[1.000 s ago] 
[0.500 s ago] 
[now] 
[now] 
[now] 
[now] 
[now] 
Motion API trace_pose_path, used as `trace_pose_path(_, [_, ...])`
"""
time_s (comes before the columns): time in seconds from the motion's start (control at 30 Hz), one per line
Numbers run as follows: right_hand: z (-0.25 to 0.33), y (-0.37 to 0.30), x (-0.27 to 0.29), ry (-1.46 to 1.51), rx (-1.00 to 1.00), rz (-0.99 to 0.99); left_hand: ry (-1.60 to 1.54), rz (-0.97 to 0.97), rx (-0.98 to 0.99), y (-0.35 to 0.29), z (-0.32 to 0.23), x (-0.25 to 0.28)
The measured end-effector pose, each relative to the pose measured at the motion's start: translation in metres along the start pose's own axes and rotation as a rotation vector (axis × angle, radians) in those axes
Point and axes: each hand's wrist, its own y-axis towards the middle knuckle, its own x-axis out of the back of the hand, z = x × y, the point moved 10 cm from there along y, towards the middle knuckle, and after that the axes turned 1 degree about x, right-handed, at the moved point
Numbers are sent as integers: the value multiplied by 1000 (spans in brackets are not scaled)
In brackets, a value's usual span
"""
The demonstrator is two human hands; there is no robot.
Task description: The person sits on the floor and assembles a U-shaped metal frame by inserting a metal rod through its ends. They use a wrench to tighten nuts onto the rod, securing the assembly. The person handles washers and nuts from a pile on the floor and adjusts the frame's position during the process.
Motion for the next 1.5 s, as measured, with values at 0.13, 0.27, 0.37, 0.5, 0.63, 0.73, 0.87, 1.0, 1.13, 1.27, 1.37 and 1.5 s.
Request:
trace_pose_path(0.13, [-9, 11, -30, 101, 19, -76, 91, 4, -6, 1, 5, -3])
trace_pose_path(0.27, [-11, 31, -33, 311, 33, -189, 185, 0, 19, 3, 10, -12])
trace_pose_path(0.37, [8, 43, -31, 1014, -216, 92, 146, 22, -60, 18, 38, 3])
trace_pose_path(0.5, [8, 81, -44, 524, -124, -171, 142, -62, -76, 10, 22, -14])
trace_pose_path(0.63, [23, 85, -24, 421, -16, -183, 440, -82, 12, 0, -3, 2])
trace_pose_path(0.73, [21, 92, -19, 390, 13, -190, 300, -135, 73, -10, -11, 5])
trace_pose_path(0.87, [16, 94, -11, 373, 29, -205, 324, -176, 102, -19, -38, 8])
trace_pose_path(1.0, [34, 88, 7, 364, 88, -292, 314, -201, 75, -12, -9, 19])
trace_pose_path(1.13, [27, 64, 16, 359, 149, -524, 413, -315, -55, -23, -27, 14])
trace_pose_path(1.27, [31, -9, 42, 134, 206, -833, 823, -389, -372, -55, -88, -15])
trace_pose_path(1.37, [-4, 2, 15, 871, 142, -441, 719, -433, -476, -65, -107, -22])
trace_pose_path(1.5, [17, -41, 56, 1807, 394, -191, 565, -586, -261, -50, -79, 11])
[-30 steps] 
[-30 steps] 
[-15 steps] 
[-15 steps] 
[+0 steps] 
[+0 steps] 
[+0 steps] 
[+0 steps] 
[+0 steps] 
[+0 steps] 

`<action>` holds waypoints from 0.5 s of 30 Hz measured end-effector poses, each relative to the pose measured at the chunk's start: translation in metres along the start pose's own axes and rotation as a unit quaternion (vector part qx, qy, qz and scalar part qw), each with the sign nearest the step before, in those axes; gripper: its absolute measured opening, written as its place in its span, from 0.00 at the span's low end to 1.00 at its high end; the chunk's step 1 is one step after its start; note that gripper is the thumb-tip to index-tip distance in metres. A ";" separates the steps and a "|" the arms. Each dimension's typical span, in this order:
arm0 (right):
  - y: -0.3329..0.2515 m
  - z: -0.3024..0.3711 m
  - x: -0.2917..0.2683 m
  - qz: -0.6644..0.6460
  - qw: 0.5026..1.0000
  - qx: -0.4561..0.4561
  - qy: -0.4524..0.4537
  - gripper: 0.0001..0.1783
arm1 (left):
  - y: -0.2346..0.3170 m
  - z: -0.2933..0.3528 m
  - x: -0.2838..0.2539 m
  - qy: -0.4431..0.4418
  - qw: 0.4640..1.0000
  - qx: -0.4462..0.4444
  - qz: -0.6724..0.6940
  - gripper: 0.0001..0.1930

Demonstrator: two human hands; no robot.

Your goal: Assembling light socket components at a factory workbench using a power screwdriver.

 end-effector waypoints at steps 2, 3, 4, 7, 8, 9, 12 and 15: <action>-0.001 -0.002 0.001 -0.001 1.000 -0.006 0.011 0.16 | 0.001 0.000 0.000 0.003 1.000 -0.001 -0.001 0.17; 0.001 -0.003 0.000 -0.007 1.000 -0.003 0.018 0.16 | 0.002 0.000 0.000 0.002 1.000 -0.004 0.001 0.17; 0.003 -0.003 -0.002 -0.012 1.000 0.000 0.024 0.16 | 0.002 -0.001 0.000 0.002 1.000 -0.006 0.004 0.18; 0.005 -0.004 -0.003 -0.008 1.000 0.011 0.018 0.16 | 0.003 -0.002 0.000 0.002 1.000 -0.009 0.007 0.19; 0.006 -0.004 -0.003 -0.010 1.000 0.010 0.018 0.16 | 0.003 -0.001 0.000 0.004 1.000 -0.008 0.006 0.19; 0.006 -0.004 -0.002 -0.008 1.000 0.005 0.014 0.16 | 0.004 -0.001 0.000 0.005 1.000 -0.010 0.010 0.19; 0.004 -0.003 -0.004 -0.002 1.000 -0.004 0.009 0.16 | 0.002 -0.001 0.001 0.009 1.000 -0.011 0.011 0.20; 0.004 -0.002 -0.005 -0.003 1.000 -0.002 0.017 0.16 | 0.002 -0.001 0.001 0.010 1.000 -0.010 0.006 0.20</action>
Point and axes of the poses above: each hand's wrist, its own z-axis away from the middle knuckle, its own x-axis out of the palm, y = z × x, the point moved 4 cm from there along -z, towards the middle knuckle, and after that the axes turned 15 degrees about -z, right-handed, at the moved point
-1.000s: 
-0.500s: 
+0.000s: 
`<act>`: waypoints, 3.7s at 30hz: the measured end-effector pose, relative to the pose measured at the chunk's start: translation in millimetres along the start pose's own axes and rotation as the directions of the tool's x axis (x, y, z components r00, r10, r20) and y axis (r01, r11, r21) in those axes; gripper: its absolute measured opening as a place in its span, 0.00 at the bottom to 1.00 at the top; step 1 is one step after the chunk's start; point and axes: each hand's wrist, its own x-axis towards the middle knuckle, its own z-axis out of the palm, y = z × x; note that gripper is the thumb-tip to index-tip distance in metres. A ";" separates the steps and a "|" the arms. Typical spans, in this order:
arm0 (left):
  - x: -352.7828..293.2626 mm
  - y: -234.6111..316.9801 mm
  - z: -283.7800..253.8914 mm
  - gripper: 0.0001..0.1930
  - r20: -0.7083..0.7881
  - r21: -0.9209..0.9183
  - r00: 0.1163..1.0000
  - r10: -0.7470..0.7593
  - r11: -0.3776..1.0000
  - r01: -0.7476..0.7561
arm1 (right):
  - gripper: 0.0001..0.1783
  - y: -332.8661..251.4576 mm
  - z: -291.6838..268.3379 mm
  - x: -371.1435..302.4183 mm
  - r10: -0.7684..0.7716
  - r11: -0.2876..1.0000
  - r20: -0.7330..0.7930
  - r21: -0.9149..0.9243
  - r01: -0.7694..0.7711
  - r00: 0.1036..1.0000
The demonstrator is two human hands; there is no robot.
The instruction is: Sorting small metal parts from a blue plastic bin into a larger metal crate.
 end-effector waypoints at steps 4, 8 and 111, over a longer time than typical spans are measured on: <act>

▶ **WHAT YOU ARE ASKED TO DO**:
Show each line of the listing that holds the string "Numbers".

▶ **EXPECTED ANSWER**:
Numbers run as follows: right_hand: z (-0.25 to 0.33), y (-0.37 to 0.30), x (-0.27 to 0.29), ry (-1.46 to 1.51), rx (-1.00 to 1.00), rz (-0.99 to 0.99); left_hand: ry (-1.60 to 1.54), rz (-0.97 to 0.97), rx (-0.98 to 0.99), y (-0.35 to 0.29), z (-0.32 to 0.23), x (-0.25 to 0.28)
Numbers are sent as integers: the value multiplied by 1000 (spans in brackets are not scaled)

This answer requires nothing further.